Did you learn something new? If so, here’s your homework. Next time you visit Stockholm’s, order a Voyage – five 4 ounce samples of our craft beer. Choose brews with varying ABVs, like Loki’s Pils 3.2%, Third Street Ale 5.5%, and G.P.A. 6.8%. Do you pick up on the nuances of flavors from one to another? How does a higher or lower alcohol content contribute to your tasting experience? We’d love to hear from you!

A sour note

Contrary to what you might have learned in 6th grade science class, the tongue isn’t evenly divided up into neat little regions of taste. Sweet at the front, bitter in the back, and so on. Humans actually have taste receptor cells for each of the five types of tastes (sweet, salty, sour, bitter, and umami) pretty evenly distributed across the tongue and even at the roof of the mouth and into the throat. 

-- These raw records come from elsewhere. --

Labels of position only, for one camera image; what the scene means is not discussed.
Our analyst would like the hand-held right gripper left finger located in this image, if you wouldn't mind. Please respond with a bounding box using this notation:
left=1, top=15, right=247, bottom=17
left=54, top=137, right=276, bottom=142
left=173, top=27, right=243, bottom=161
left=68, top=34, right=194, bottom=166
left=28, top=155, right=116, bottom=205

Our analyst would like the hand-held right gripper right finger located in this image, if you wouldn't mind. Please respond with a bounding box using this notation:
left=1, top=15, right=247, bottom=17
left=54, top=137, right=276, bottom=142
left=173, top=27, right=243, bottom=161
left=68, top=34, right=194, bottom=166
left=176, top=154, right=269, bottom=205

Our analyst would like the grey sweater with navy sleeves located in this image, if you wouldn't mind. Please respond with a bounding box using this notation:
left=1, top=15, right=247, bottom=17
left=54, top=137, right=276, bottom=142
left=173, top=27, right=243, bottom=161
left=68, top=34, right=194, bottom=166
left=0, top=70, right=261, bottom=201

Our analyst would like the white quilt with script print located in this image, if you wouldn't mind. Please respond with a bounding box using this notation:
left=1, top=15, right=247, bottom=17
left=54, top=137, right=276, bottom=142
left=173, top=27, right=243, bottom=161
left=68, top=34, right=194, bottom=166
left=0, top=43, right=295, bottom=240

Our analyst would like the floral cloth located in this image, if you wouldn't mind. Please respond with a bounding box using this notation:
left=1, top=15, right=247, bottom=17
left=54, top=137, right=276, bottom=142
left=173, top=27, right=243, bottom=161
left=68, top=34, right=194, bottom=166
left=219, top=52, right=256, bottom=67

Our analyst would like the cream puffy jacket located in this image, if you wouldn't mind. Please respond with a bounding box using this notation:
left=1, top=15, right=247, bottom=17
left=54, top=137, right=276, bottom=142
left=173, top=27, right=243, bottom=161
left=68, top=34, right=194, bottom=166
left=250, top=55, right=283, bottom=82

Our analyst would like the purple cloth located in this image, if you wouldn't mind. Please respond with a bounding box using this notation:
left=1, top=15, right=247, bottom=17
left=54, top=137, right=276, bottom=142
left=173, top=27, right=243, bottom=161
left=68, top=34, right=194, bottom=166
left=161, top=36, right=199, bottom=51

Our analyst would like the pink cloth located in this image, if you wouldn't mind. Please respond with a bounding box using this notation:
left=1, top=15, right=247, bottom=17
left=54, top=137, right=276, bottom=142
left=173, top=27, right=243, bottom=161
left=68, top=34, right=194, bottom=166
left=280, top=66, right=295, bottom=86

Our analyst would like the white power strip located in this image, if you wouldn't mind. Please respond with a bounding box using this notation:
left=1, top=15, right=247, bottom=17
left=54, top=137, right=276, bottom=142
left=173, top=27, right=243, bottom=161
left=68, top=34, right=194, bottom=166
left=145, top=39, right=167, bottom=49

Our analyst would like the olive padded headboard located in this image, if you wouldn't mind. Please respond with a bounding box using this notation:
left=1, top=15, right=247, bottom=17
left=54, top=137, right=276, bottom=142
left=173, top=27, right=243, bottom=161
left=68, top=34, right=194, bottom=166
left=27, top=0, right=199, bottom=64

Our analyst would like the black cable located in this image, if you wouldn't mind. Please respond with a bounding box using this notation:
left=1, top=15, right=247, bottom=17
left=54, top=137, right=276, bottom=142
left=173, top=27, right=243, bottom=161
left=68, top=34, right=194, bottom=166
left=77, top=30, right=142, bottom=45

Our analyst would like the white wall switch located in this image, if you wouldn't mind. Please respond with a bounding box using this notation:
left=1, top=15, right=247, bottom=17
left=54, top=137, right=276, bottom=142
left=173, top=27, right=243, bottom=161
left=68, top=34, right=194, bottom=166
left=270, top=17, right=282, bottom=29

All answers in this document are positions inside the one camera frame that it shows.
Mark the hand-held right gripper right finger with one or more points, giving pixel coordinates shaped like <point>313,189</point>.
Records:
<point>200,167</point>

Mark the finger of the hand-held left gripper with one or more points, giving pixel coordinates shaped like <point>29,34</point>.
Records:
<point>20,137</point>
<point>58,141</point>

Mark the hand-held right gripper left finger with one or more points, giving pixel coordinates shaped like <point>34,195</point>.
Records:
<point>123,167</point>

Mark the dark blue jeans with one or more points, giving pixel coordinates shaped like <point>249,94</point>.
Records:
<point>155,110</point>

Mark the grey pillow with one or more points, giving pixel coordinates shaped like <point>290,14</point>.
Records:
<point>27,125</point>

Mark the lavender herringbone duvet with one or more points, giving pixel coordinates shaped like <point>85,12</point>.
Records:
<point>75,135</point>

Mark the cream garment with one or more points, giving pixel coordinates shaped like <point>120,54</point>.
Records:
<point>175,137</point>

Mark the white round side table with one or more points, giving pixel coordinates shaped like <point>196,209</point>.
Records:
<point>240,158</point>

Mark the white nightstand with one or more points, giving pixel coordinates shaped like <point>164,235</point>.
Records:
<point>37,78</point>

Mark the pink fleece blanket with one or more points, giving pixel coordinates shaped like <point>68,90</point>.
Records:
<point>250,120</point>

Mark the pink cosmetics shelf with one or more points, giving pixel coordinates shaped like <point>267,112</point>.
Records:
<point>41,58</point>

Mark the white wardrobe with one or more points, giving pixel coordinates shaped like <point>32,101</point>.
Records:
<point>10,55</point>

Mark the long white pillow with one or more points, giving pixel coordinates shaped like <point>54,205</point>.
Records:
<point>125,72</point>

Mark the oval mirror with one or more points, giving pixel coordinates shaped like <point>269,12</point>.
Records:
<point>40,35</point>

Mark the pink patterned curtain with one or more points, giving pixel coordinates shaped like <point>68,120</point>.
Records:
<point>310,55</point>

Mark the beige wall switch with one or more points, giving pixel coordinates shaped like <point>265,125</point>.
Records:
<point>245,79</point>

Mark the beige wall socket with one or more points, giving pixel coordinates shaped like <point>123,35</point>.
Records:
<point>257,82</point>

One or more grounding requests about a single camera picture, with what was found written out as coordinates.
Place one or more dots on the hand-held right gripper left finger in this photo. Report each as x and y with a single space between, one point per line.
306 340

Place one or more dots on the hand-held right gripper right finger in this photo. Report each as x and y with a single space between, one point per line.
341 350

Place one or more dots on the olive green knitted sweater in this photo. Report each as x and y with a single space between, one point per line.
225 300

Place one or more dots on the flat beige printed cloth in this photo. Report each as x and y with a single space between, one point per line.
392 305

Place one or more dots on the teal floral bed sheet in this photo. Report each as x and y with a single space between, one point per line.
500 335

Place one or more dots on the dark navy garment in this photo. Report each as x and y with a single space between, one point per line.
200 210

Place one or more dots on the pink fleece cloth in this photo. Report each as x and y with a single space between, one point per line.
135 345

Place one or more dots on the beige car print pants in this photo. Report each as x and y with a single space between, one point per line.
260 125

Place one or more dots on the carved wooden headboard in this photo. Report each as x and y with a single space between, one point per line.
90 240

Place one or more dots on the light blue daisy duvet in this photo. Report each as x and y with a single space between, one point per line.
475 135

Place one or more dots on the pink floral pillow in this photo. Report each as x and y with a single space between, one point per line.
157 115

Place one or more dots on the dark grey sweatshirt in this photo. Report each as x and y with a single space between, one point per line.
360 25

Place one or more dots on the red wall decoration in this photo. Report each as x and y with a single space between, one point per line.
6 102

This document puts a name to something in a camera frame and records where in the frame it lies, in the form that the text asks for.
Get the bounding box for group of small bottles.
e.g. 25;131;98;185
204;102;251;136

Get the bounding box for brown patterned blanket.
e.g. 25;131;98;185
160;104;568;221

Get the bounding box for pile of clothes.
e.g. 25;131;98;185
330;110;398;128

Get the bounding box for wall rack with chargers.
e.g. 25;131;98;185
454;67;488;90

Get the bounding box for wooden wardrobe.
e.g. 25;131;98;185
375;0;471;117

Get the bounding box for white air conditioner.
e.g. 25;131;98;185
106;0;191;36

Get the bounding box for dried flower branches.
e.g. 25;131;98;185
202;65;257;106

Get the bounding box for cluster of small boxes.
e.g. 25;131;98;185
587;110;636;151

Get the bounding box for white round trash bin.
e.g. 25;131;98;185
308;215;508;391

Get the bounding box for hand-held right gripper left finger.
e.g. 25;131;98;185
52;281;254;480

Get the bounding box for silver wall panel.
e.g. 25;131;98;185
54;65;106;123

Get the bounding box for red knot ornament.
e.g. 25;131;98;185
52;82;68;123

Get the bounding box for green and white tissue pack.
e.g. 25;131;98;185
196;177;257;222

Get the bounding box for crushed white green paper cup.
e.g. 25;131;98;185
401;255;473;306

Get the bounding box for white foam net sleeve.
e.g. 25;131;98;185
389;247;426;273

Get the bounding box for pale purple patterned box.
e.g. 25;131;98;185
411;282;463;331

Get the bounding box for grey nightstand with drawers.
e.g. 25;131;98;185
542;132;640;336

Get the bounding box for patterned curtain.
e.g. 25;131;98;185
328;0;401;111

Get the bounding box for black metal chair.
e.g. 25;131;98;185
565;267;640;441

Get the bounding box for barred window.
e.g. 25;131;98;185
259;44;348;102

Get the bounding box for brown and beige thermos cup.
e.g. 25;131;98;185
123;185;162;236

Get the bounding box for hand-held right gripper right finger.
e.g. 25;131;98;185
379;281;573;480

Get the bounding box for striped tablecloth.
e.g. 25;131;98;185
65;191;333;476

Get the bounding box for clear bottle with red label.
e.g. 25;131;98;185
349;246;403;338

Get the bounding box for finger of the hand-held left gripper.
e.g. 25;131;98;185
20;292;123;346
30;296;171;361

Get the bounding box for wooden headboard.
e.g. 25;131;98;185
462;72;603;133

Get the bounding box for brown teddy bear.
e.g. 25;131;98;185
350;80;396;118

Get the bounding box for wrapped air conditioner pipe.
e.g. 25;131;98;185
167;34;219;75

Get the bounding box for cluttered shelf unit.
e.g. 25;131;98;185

Yet before the food or drink even makes it that far, the tasting process has already begun. The olfactory sensory neurons in your nose have already started firing off signals to your brain to identify the smell. Pleasant? Not-so-pleasant? Does it inspire feelings or specific memories? 

The second the food or drink is consumed, it’s time for the 8,000 or so taste buds to get to work. Simultaneously, two cranial nerves, one at the front of the tongue and one at the back, begin sending messages of their own to the brain. This precisely orchestrated conversation between your nose, mouth, and brain is called Neurogastronomy, the science of taste perception. A lot is happening behind the scenes while we’re enjoying our meals!

There is also an evolutionary component to our taste perception. While salt and sugar are necessary for biological function and energy production, tastes like bitter and sour inherently meant underripe, spoiled, or even DANGER! 
But as we evolved, so did our palates. People have been increasingly adventurous in the flavor profiles they want in their food and drink. Take craft beer for example. Once considered “beer spoilage microorganisms”, strains such as Pediococcus and Lactobacillus are now sought after to create the traits that make a good, sour beer. There are several ways brewmasters go about crafting a sour, most requiring the injection of these Lactic Acid Bacteria (LAB) at some point in the beer making process. 

Our latest Barrel Aged Brew, Honey Barrel Brown, was aged for 518 days in a Bourbon barrel from now defunct Fox River Distilling out of Geneva. This barrel, as many do, inherently had LAB present. Therefore, the honey added to the brew promoted the production of lactic acid within the beer, resulting in a stark tartness or sour taste, which is then offset by the sweetness of the honey. It is a very complex beer with many layers of flavors. So give a snifter a try and practice a little Neurogastronomy.